The gift to the city was made without any restrictions as to the use of the property and without imposing any obligations of any nature on the city. At the time the gift was accepted by the mayor of the city,, the city officials contemplated using the property in connection with the city school department. The city council, however, argued that the school department budget was already excessive and that theré was little reason to increase the budget by accepting property which would have to be adapted for school department use. The dispute between the city council and the mayor remained unresolved until April 1973, at which time it was agreed by the mayor and the city council that the property would be returned to the petitioners. Although the city was under no obligation whatsoever, legal or otherwise, to return the property to the petitioners, the property was transferred to the petitioners by the city on April 30,1973.2

On June 20,1973, the petitioners made a gift of the property, less a small portion retained for themselves, to the Union Hospital, Fall River, Mass, (the hospital). The value of the property transferred to the hospital by the petitioners, at the date of transfer, was $48,000, and the petitioners claimed and were allowed a charitable contribution deduction of that amount in respect of the gift of the property.3

The transfer by the petitioners to the hospital was made without any restrictions as to the use of the property and without imposing any obligation of any nature on the hospital. In 1974, the hospital found itself in financial difficulty and was unable to make use of the property. In addition, the building forming part of the property had remained vacant since its receipt by the hospital, and substantial damage had been done to the building by the weather and vandals. The building had deteriorated to the point where, the board of trustees of the hospital felt it was becoming a liability and, accordingly, they voted on August 27, 1974, to transfer the property back to the petitioners without consideration.4 The hospital was under no obligation, legal or otherwise, to return the property to the petitioners.
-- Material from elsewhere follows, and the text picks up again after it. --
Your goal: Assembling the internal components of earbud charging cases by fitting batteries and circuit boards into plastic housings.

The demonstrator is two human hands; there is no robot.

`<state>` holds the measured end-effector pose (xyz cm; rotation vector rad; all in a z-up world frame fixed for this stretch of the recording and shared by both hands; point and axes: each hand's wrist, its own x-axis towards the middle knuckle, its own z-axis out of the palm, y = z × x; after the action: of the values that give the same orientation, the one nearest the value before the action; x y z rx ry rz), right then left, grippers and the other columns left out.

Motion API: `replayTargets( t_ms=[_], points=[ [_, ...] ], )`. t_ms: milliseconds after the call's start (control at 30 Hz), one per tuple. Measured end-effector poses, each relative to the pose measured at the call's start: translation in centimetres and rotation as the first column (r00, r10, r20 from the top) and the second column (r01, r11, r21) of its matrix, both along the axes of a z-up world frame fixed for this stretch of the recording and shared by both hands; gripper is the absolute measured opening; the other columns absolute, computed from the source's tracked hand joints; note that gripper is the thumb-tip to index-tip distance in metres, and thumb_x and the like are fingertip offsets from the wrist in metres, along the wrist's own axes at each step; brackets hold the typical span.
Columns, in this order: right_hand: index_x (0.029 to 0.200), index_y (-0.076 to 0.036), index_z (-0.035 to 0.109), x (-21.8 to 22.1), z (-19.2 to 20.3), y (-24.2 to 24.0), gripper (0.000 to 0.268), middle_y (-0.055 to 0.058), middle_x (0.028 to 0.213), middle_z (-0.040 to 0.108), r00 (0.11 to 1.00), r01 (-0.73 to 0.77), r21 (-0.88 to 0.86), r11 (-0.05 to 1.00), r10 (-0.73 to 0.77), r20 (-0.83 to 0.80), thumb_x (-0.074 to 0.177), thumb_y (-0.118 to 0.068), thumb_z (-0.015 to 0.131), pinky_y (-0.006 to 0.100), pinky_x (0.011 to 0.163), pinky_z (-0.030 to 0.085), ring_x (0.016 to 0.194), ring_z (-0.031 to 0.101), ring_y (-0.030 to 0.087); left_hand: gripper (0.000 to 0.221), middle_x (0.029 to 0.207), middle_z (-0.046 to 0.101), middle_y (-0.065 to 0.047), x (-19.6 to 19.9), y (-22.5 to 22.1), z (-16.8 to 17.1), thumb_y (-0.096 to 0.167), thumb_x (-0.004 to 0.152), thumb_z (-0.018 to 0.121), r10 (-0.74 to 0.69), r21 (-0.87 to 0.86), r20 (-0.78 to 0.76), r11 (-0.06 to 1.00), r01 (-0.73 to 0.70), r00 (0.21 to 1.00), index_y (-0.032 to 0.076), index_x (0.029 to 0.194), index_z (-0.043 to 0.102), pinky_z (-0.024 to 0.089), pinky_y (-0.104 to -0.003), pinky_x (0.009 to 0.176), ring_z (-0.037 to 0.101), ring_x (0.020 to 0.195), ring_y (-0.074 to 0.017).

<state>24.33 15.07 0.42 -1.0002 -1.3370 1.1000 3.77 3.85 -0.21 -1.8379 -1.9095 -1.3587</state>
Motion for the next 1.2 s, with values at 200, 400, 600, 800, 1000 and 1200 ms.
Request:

The parties have stipulated that the value of the property, at the time it was transferred to the petitioners by the hospital, was $25,000. In 1974, subsequent to the receipt of the property by the petitioners from the hospital, the petitioners expended $5,000 to demolish the building on the property:

The Commissioner determined that petitioners must include in gross income, on account of the return of the property to them by the city and later by the hospital, $52,990 in 1973 and $49,740 in 1974. The Commissioner now concedes that only $51,250 and $25,000 must be included in petitioners’ gross income in 1973 and 1974, respectively, in respect of the return of the property by the city and the hospital. The petitioners claim, however, that they need include no amounts in their gross income in respect of the return of the property by either the city or the hospital. The Commissioner has not challenged the bona fides of any of the transactions, and the only question is whether petitioners must include in their gross income, in the years of the retransfers from the city and the hospital, the fair market value of the property returned. We hold that they are required to do so.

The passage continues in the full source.